Para que a elaboração do OE possa ter em consideração estes valores morais é importante que todos os que têm esta responsabilidades não deixem de ter em conta a justiça social e a solidariedade. Sem elas é inevitável o aumento das injustiças sociais que geram as causas de múltiplas formas de pobreza e de exclusão social. Que o OE apresente medidas que são fundamentais para vencer este flagelo que no nosso país teima a resistir aos programas elaborados. É imprescindível investir, significativamente, no sentido de eliminar o abandono ou o insucesso escolar e criar incentivos para a criação de postos de trabalho com salários dignos, porque não sendo estas as duas únicas soluções para a erradicação da pobreza, são das mais significativas.
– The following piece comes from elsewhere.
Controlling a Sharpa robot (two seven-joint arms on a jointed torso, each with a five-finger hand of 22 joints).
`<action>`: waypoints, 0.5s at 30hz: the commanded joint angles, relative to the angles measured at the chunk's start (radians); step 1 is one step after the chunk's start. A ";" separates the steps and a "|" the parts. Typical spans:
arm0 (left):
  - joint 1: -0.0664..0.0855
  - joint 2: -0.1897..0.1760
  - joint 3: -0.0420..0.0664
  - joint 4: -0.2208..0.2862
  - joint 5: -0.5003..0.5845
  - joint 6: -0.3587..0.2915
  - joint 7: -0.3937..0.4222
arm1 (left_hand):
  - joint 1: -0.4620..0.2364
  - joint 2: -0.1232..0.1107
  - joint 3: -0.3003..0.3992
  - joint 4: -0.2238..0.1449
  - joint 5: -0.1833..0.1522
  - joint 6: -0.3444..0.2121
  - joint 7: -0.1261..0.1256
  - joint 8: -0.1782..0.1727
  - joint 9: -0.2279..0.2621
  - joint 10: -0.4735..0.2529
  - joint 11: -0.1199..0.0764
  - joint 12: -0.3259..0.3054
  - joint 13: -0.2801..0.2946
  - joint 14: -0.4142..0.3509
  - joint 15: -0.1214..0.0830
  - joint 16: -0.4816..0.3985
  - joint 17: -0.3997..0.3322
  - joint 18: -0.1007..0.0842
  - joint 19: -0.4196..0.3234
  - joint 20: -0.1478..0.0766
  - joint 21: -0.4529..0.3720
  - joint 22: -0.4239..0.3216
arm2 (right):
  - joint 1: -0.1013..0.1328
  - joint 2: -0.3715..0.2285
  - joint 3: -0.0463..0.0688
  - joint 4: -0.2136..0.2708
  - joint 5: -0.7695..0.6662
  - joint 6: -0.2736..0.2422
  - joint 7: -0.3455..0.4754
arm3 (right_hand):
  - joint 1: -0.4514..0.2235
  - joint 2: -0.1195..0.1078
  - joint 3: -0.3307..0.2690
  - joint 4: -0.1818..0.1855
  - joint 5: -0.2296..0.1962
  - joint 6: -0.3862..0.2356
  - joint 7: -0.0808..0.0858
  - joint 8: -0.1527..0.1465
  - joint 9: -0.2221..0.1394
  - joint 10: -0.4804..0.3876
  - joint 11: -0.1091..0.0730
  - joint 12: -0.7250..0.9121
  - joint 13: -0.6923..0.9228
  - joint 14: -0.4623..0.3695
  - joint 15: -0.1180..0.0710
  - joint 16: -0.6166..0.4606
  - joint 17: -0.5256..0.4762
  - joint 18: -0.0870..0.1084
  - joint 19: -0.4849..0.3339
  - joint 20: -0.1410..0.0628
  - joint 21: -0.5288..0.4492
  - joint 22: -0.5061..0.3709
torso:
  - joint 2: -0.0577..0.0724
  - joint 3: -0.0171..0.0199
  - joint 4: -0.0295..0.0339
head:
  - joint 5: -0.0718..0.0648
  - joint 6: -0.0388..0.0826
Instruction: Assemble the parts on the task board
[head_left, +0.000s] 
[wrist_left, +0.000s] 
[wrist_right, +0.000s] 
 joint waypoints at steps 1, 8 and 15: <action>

A concretização do OE, se se tiver em conta os pressupostos morais referidos, apontam para um indicador de responsabilidade comum. É uma visão de um novo tipo de pessoa cuja prática solidária e responsável há de realizar-se mediante o reconhecimento dos outros, como pessoas com igual dignidade.
A questão ecológica também não pode ficar esquecida no OE. Ela é transversal a todas as áreas governativas. A qualidade de vida há de alicerçar-se numa sensibilização e formação permanentes que levem a um aumento progressivo da consciência ética que têm a sua fonte e referência na responsabilidade tanto nas políticas meio-ambientais como no enfrentar estruturas básicas e os problemas sociais de nível nacional.
Tenho plena consciência de que os implicados no OE, que vai ser posto à apreciação e votação dos grupos parlamentares, não têm em conta estes pressupostos e outros que, por falta de espaço não referi, porque, mesmo que tenham a perceção da importância destes valores morais, motivações financeiristas e ideológicas sobrepõem-se à opção pelo bem comum. Pelo menos que prevaleça uma atenção preferencial por medidas púbicas de políticas de solidariedade social.